He uses all available card data from ‘Magic: The Gathering’ converted into JSON format and available at https://mtgjson.com/.
This file grows with time, currently offering a 29 MB worth of JSON data, with almost a million lines and 2.8 million words.
This is by no way the intended use case I had, when starting to select a JSON parser. I want to handle a typical web API, where at most some ten to hundred relatively shallow items come back.
So I modified and streamlined Bohdans benchmark program in a way, which lets me specify any number of different tests, which are comprised of a JSON test data sets, a path to a specific datum for the respective test and the expected value.
The benchmark program is configurable, so that one can select, which JSON parser implementations are to be run in a test batch, and which of the specified tests are to be run.
In order to get an idea how the parsers do with growing data sizes and complexities I collected the following JSON test sets, listed in order of size:
The object example from the JSON specification in RFC 8259.
A file with 100 data sets from Mockaroo, an array with fake personal data.
A second Mockaroo file with 1000 data sets.
A file from the JSON generator with 3895 data sets of fake personal data.
The already mentioned ‘Magic: The Gathering’ data set.
The following table shows some data about the data sets, extracted
with wc
lines | words | bytes | sets | depth | filename |
---|---|---|---|---|---|
14 | 31 | 364 | 1 | 3 | test.json |
99 | 1201 | 13276 | 100 | 2 | mock_100.json |
999 | 12021 | 135133 | 1000 | 2 | mock_1000.json |
175276 | 550972 | 5381126 | 3895 | 3 | generated.json |
973974 | 2794332 | 29425030 | 221x355 | 4 | AllSets.json |
(78455) |
The ‘depth’ column corresponds to the depth of the object tree at which the benchmark extracts data and presumable also the deepest depth available in the respective data set.
This selection of data sets is by no way fit for a systematic exploration of the parsers time behaviour.

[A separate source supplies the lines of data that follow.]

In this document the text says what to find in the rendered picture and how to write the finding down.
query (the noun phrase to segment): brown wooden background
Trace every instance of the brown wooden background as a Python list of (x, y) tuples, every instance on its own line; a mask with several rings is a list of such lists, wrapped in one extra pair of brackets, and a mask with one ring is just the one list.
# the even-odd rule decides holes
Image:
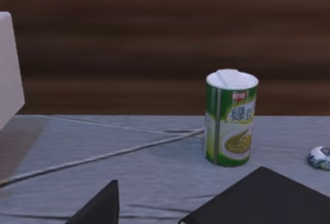
[(260, 79), (257, 114), (330, 114), (330, 0), (0, 0), (21, 113), (203, 114), (205, 77)]

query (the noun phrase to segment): table
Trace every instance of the table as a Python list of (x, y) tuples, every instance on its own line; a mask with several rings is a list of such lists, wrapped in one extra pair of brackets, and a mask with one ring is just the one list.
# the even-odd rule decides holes
[[(25, 150), (19, 152), (21, 162), (12, 163), (13, 177), (99, 154), (122, 154), (3, 188), (0, 223), (63, 224), (112, 179), (119, 180), (120, 224), (177, 223), (259, 166), (330, 196), (330, 173), (305, 161), (311, 148), (329, 144), (330, 117), (256, 117), (251, 159), (236, 168), (203, 158), (203, 135), (192, 136), (203, 124), (201, 116), (16, 116), (0, 132), (2, 151), (12, 144), (23, 144)], [(8, 165), (14, 158), (8, 154), (20, 151), (15, 146), (5, 154), (0, 151)]]

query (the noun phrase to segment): white and blue ceramic object
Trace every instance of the white and blue ceramic object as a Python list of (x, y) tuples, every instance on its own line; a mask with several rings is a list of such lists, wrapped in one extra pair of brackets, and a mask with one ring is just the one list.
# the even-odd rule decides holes
[(315, 168), (330, 170), (330, 147), (316, 147), (311, 150), (308, 162)]

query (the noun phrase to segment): white box
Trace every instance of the white box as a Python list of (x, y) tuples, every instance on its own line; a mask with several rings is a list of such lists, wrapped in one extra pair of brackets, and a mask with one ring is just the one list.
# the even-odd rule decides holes
[(0, 12), (0, 130), (24, 104), (11, 15)]

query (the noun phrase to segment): green can
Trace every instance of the green can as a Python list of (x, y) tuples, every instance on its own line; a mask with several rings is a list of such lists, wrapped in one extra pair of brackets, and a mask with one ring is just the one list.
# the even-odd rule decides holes
[(206, 82), (204, 156), (216, 165), (242, 165), (250, 157), (258, 79), (224, 69)]

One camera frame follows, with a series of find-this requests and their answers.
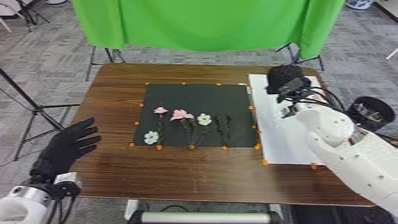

For this we would have to vary at least the following parameters independently one of the other:
- Amount of data
- Depth of data sets
- Amount of different data types in the sets: numbers cost more to parse than literals, …
However you will see, that we get some interesting insights, although essentially only the first parameter is varied.
Benchmark Results
The complete result data can be found in the file benchdata.log. In order to keep the discussion focused I will only present the respective fastest ton implementation result (one of three) and also suppress results from other benchmarks where they do not contribute much to the discussion. (Sidenote: we call the format TON and our Tcl implementations to produce and decode it ton).
The ton results are always very close one to each other. We tested three implementations:
- A standard left to right parser.
- A right to left parser which does not validate numbers.
- A ‘validating’ right to left parser.
The non-validating parser is slightly faster on small data sets, but does not hold this advantage on bigger ones. We consider security more critical than speed in the use case of small data sets. They are expected on the Internet and in web APIs where any vulnerability is easily exploited. Since TON is executed Tcl code, it is vulnerable to code injection. With a non-validating ton parser, any Tcl code can be inserted and executed into a “number” field, if it only ends with a digit. We have demonstrated this with an example data set.
The left to right parser surprisingly was slower than the right to left parsers, we leave the discussion about this discovery for later.
The benchmark was run on a Intel Duo E6850 CPU with a 64 bit Debian GNU/Linux operating system, version 9.4 at 3 GHz clock frequency with 3 GB RAM.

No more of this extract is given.